• Aim of the task:
Print every line of the data word for word.

• Data for the task:
#####
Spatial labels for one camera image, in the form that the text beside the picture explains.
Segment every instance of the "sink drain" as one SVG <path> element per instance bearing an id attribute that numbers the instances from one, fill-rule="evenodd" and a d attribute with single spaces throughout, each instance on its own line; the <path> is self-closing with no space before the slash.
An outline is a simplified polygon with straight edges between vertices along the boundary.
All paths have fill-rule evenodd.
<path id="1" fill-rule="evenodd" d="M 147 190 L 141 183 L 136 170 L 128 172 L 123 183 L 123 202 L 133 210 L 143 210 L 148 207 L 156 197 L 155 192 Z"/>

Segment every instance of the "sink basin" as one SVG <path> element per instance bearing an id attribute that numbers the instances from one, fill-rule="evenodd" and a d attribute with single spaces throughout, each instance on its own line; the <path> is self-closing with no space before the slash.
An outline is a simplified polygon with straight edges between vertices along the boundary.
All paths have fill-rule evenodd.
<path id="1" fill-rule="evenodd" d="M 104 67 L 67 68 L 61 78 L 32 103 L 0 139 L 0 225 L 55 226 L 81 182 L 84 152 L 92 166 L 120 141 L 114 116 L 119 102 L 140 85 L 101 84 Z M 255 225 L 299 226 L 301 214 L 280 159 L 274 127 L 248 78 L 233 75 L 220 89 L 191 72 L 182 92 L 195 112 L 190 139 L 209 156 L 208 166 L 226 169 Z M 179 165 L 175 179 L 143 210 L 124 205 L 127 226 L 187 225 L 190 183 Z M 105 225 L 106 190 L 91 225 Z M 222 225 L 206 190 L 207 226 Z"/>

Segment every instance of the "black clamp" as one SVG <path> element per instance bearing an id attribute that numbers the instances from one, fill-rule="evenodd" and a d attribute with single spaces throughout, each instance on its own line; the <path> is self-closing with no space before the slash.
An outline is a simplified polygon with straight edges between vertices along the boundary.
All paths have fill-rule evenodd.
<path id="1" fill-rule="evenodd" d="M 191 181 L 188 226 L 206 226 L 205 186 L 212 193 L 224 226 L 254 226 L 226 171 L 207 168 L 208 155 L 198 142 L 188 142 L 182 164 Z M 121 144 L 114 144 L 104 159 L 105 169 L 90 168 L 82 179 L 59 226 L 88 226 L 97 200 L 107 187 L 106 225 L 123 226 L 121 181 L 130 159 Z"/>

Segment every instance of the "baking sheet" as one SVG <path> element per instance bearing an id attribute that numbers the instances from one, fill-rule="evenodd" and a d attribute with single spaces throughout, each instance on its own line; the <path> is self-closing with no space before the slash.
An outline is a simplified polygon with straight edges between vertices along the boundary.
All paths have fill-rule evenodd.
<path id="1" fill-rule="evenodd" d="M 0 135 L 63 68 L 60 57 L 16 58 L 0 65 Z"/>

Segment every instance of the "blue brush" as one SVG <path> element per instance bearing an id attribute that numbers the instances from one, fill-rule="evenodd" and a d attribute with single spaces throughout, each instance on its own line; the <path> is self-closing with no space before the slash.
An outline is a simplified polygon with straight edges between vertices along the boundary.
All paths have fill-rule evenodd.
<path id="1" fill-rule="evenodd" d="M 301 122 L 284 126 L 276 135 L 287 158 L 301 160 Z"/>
#####
• Reply:
Spatial labels for one camera image, in the form that the text beside the picture explains.
Segment every instance of the "sink drain" as one SVG <path> element per instance bearing an id attribute that numbers the instances from one, fill-rule="evenodd" and a d attribute with single spaces throughout, each instance on its own line; the <path> is self-closing with no space before the slash.
An outline is a simplified polygon with straight edges between vertices along the boundary.
All paths have fill-rule evenodd.
<path id="1" fill-rule="evenodd" d="M 147 190 L 141 183 L 136 170 L 128 172 L 123 183 L 123 202 L 133 210 L 143 210 L 148 207 L 156 197 L 155 192 Z"/>

Segment every instance of the "sink basin" as one SVG <path> element per instance bearing an id attribute that numbers the instances from one, fill-rule="evenodd" and a d attribute with single spaces throughout, each instance on its own line; the <path> is self-closing with no space before the slash.
An outline is a simplified polygon with straight edges between vertices along the boundary.
All paths have fill-rule evenodd.
<path id="1" fill-rule="evenodd" d="M 104 67 L 67 68 L 61 78 L 32 103 L 0 139 L 0 225 L 55 226 L 81 182 L 84 152 L 92 166 L 120 141 L 114 116 L 119 102 L 140 85 L 101 84 Z M 255 225 L 299 226 L 301 214 L 280 159 L 274 127 L 248 78 L 233 75 L 220 89 L 191 72 L 182 92 L 195 112 L 190 139 L 209 156 L 208 166 L 226 169 Z M 179 165 L 175 179 L 143 210 L 124 205 L 127 226 L 187 225 L 190 183 Z M 105 225 L 106 190 L 91 225 Z M 222 225 L 206 190 L 207 226 Z"/>

Segment every instance of the "black clamp" as one SVG <path> element per instance bearing an id attribute that numbers the instances from one, fill-rule="evenodd" and a d attribute with single spaces throughout, each instance on its own line; the <path> is self-closing with no space before the slash.
An outline is a simplified polygon with straight edges between vertices along the boundary.
All paths have fill-rule evenodd.
<path id="1" fill-rule="evenodd" d="M 191 181 L 188 226 L 206 226 L 205 186 L 212 193 L 224 226 L 254 226 L 226 171 L 207 168 L 208 155 L 198 142 L 188 142 L 182 164 Z M 121 144 L 114 144 L 104 159 L 105 169 L 90 168 L 82 179 L 59 226 L 88 226 L 97 200 L 107 187 L 106 225 L 123 226 L 121 181 L 130 159 Z"/>

Segment every instance of the "baking sheet" as one SVG <path> element per instance bearing an id attribute that numbers the instances from one, fill-rule="evenodd" and a d attribute with single spaces throughout, each instance on its own line; the <path> is self-closing with no space before the slash.
An outline is a simplified polygon with straight edges between vertices along the boundary.
All paths have fill-rule evenodd.
<path id="1" fill-rule="evenodd" d="M 0 135 L 63 68 L 60 57 L 16 58 L 0 65 Z"/>

Segment every instance of the "blue brush" as one SVG <path> element per instance bearing an id attribute that numbers the instances from one, fill-rule="evenodd" and a d attribute with single spaces throughout, each instance on its own line; the <path> is self-closing with no space before the slash.
An outline is a simplified polygon with straight edges between vertices along the boundary.
All paths have fill-rule evenodd.
<path id="1" fill-rule="evenodd" d="M 301 122 L 284 126 L 276 135 L 287 158 L 301 160 Z"/>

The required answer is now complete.